Availability of resources
We might think that once we have the information about the purpose of our curriculum, our pupils’ ideas for making it engaging, and have assessed our teachers ability to deliver it, we might be ready to start talking about content. Well… yes and no!
An important part of the curriculum design process is thinking about the resources needed to deliver our curriculum, including the resource of time itself. There is no point developing a curriculum that requires an hour a week of input if our timetable will only allow for 45 minutes, and equally
there is no point creating content which requires specific resources to deliver it unless we know there is budget to purchase these. As we start to think about the content of our curriculum, we need to be realistic about the amount of time and cost of resources needed to deliver it effectively. Again, perhaps we will need to start with a ‘plan A’ while we fundraise so that we can implement our dream curriculum in the future.
The place of commercial schemes of work
You might be thinking, based on everything you’ve just read, that a commercial curriculum scheme of work must therefore be a ‘bad’ thing?
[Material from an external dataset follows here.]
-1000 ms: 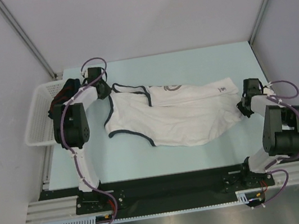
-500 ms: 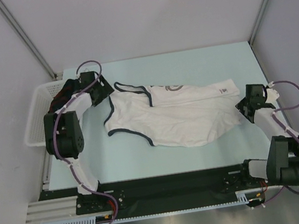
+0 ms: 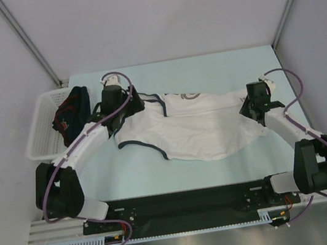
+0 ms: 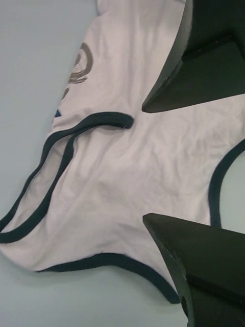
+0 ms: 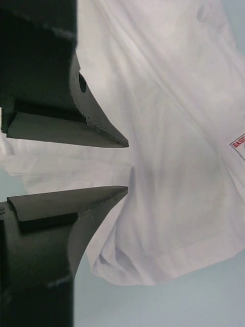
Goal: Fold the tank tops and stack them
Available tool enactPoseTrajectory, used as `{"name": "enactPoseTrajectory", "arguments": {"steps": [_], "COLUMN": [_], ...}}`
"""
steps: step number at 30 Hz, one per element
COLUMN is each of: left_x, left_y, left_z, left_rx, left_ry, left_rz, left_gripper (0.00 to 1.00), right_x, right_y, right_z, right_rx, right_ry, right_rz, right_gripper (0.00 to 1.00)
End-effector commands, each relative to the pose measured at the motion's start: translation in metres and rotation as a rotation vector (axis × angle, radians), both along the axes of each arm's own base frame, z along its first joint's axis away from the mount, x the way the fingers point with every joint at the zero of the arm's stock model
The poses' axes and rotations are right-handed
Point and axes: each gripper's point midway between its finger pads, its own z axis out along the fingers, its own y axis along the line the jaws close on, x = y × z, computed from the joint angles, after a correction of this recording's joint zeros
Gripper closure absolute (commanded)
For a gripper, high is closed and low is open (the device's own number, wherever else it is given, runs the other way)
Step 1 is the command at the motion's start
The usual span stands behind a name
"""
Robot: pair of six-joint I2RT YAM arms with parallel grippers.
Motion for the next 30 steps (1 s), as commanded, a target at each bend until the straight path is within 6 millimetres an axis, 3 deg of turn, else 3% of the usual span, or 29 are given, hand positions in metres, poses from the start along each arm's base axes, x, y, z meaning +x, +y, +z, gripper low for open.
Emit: {"name": "enactPoseTrajectory", "arguments": {"steps": [1, 5, 9, 20, 23, 24, 25, 26, 30], "left_x": [-0.026, -0.067, -0.103, -0.154, -0.162, -0.164, -0.167, -0.171, -0.180], "left_y": [-0.006, -0.034, -0.049, -0.058, -0.058, -0.058, -0.057, -0.060, -0.065], "left_z": [0.018, 0.025, 0.002, -0.045, -0.052, -0.053, -0.055, -0.054, -0.058], "left_rx": [0.009, -0.009, -0.026, 0.001, 0.010, 0.012, 0.023, 0.026, 0.041], "left_ry": [-0.057, -0.079, -0.041, 0.055, 0.069, 0.071, 0.081, 0.076, 0.079], "left_rz": [-0.032, -0.109, -0.172, -0.252, -0.263, -0.269, -0.270, -0.281, -0.294], "left_gripper": [0.15, 0.15, 0.15, 0.15, 0.15, 0.15, 0.16, 0.15, 0.16], "right_x": [0.008, 0.010, 0.009, 0.002, -0.003, -0.004, -0.004, -0.006, -0.016], "right_y": [0.006, 0.007, 0.010, 0.009, 0.010, 0.009, 0.008, 0.005, -0.008], "right_z": [-0.008, -0.030, -0.040, -0.059, -0.062, -0.061, -0.056, -0.052, -0.022], "right_rx": [-0.070, -0.165, -0.153, -0.166, -0.165, -0.168, -0.170, -0.174, -0.208], "right_ry": [0.074, 0.183, 0.195, 0.250, 0.261, 0.263, 0.251, 0.242, 0.170], "right_rz": [0.057, 0.040, 0.040, 0.040, 0.042, 0.038, 0.029, 0.007, -0.061], "right_gripper": [0.59, 0.53, 0.49, 0.50, 0.61, 0.68, 0.85, 0.89, 0.94]}}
Fortunately that is not necessarily the case, although like any resource it is of course possible to use a commercial scheme of work badly!
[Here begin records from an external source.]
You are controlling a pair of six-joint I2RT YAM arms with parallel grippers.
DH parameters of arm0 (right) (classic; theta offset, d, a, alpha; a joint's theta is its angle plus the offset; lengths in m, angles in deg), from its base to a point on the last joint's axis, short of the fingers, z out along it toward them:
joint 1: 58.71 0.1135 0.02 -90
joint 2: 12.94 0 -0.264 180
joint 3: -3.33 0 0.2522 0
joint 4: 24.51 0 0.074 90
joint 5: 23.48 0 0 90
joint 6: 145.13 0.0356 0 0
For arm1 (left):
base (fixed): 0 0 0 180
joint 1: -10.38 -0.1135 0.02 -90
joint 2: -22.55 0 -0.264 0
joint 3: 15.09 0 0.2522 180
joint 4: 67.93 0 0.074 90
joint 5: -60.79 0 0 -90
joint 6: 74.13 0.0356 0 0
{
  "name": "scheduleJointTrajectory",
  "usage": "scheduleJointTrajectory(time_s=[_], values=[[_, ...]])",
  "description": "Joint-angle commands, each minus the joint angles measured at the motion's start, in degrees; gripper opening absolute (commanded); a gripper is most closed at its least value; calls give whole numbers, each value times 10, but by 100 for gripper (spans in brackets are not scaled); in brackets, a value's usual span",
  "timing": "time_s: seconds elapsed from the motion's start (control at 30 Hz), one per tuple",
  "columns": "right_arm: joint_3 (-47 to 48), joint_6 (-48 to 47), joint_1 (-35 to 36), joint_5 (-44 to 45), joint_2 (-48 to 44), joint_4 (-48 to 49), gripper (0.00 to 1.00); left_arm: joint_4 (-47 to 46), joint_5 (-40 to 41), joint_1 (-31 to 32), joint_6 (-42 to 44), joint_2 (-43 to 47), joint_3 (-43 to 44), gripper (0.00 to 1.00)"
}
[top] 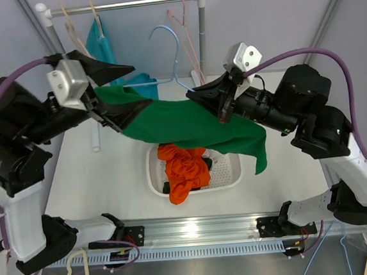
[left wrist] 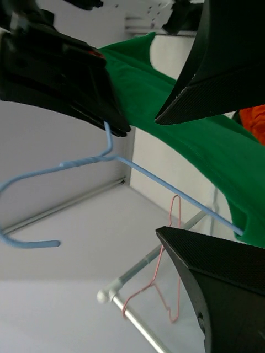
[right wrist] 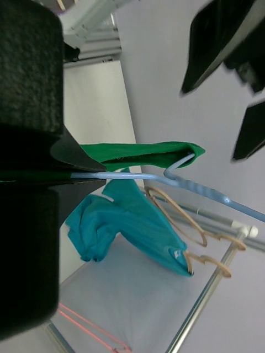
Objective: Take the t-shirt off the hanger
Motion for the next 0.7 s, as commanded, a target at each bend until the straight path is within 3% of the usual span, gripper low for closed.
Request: scheduleJointTrajectory(time_s=[0.0,0.13,0.4,0.5,0.67], values=[[50,21,1,-77,-10,-37,0,46,-85,-13,-3,-23,14,80],[55,26,6,-112,-7,-55,0,49,-115,-15,-18,-48,27,79],[47,22,7,-116,0,-59,0,39,-153,-15,-28,-57,27,66],[39,21,5,-108,-1,-52,0,50,-169,-16,-25,-59,37,58],[36,19,1,-110,4,-50,0,69,-237,-23,-23,-62,42,30]])
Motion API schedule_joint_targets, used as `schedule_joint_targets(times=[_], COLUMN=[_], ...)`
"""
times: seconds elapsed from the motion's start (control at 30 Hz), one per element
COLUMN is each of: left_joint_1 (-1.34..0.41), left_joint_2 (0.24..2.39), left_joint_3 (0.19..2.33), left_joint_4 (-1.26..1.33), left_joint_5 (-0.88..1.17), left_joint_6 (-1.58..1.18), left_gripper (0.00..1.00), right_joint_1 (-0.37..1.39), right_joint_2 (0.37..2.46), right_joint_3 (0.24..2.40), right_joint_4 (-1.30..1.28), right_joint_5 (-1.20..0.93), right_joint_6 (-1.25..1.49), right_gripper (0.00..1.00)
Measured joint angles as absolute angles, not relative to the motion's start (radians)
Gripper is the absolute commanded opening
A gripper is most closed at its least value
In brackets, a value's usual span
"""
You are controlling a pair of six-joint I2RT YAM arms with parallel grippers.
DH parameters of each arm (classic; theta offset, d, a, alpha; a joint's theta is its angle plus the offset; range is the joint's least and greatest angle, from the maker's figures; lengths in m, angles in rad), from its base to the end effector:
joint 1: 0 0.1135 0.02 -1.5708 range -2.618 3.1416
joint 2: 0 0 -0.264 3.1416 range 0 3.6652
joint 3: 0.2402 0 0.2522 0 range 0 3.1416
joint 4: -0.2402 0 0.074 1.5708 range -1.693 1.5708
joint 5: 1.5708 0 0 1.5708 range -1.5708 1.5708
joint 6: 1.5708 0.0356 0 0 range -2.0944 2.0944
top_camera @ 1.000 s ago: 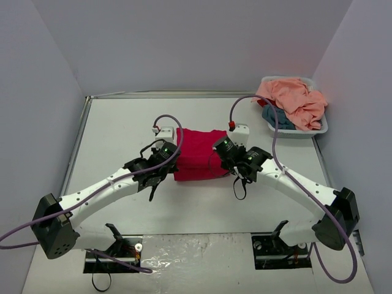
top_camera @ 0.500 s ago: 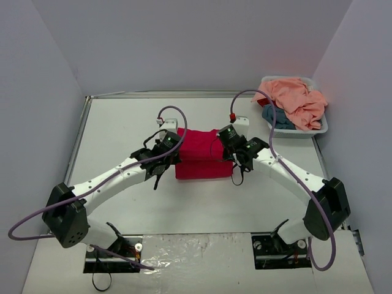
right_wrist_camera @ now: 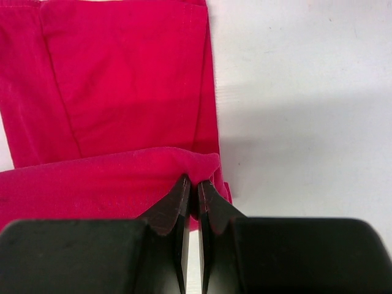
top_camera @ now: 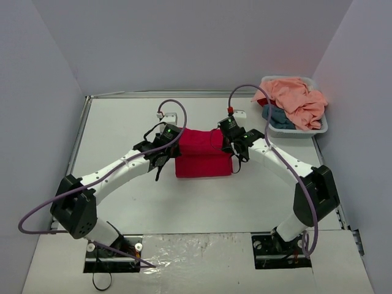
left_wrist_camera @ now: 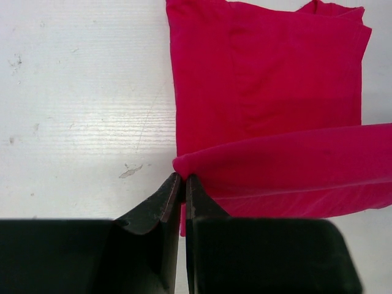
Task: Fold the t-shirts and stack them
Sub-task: Fold the long partially folded tshirt into a neat square
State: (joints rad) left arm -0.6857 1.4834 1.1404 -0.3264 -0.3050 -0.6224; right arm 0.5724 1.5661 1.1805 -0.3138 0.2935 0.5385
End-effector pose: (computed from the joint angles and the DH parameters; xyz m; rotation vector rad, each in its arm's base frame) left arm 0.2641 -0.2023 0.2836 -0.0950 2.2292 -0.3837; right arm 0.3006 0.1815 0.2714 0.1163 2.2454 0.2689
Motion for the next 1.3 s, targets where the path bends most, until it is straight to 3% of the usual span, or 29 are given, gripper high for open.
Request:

With music being one of the subjects that teachers are often least confident about, a bought-in scheme of work can be a great starting place until you gain confidence to implement your own ideas that are personalised to your school community. The mainstream, market-leading schemes of work such as Charanga, Kapow, and Music Express, come with curriculum documentation which will help you understand how and why the lessons have been designed in that particular way, and provide a costeffective ‘one stop shop’ for teaching resources, to which you just need to add a basic collection of classroom instruments.
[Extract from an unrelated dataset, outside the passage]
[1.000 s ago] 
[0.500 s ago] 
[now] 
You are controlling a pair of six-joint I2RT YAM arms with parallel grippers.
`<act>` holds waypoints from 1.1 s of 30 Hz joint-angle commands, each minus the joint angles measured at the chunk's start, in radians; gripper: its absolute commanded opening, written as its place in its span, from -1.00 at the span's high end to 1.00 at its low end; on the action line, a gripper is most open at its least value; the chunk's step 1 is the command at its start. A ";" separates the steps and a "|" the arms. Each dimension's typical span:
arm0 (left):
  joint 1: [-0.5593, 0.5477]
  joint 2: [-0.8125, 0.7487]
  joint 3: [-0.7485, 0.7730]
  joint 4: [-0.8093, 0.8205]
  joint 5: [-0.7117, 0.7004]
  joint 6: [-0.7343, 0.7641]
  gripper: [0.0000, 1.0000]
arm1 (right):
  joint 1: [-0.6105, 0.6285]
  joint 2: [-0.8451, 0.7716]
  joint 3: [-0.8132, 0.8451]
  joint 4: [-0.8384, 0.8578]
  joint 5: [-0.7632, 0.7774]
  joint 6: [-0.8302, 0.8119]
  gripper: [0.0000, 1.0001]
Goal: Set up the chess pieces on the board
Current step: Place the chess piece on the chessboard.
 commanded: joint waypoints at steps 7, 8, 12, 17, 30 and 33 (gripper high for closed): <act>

Over time as you gain confidence, you will start the process of questioning these schemes of work, and finding areas where you think it would be better to do things differently. This is the point at which you can take control of the curriculum, going back through the process outlined in this article, and seeing how all your existing resources might fit into your own bespoke curriculum. This may result in you continuing to use the scheme if it is meeting the purpose of your curriculum, or mixing and matching it with different resources, or moving entirely to your own scheme which you create and resource yourself.
Curriculum Design is a continuous process
It is important to remember that the process of curriculum design is a continuous cycle that can’t be completed in one go - or ever! Even when you think you’ve finally implemented your curriculum of dreams, something simple like a change in staffing, or a key resource breaking without the budget for it to be replaced, can knock you back a few steps. You might find a different cohort of children respond completely unexpectedly to your curriculum, and you will almost definitely find that aspects of it become quickly out of date. (I guarantee that sea shanties will no longer be ‘cool’ this time next year!)
As Finney stated in 2017 ‘The music curriculum can be defined as a dynamic set of musical processes and practices framed within historical and contemporary cultural discourse and dialogue that comprise the material encounters of pupils and teachers.’ It is not a list of repertoire or a set of instructions but a flexible entity with, perhaps, a life of its own!